- [Problem description] From the listing below, return each line that includes "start".
● ● ●
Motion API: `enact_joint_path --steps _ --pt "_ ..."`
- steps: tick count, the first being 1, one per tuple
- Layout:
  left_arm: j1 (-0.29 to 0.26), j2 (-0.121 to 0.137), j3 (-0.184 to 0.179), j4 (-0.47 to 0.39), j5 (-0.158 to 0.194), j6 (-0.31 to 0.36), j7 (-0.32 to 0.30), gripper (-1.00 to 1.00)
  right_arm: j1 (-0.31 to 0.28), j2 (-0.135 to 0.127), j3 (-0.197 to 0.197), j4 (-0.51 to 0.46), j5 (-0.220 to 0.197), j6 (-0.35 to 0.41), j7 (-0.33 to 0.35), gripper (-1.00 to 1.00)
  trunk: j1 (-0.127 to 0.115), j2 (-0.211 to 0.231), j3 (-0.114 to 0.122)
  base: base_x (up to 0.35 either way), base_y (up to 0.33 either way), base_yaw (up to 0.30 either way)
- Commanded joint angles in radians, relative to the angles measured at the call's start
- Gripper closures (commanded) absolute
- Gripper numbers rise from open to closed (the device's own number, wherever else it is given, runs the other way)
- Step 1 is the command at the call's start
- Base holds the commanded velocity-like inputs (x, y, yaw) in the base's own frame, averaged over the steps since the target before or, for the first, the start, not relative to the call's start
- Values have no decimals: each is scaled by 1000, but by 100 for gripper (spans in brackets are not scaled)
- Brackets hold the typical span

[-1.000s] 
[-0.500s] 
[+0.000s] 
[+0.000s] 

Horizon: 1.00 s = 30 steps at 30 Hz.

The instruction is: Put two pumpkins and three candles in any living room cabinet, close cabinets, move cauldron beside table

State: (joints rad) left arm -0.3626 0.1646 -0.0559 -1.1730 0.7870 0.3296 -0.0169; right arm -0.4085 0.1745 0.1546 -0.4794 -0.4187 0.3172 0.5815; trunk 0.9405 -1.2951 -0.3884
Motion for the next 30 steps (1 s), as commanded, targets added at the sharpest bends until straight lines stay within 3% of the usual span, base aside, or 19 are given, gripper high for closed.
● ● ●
- [Written response]
- Commanded joint angles in radians, relative to the angles measured at the call's start
- Step 1 is the command at the call's start
- Base holds the commanded velocity-like inputs (x, y, yaw) in the base's own frame, averaged over the steps since the target before or, for the first, the start, not relative to the call's start

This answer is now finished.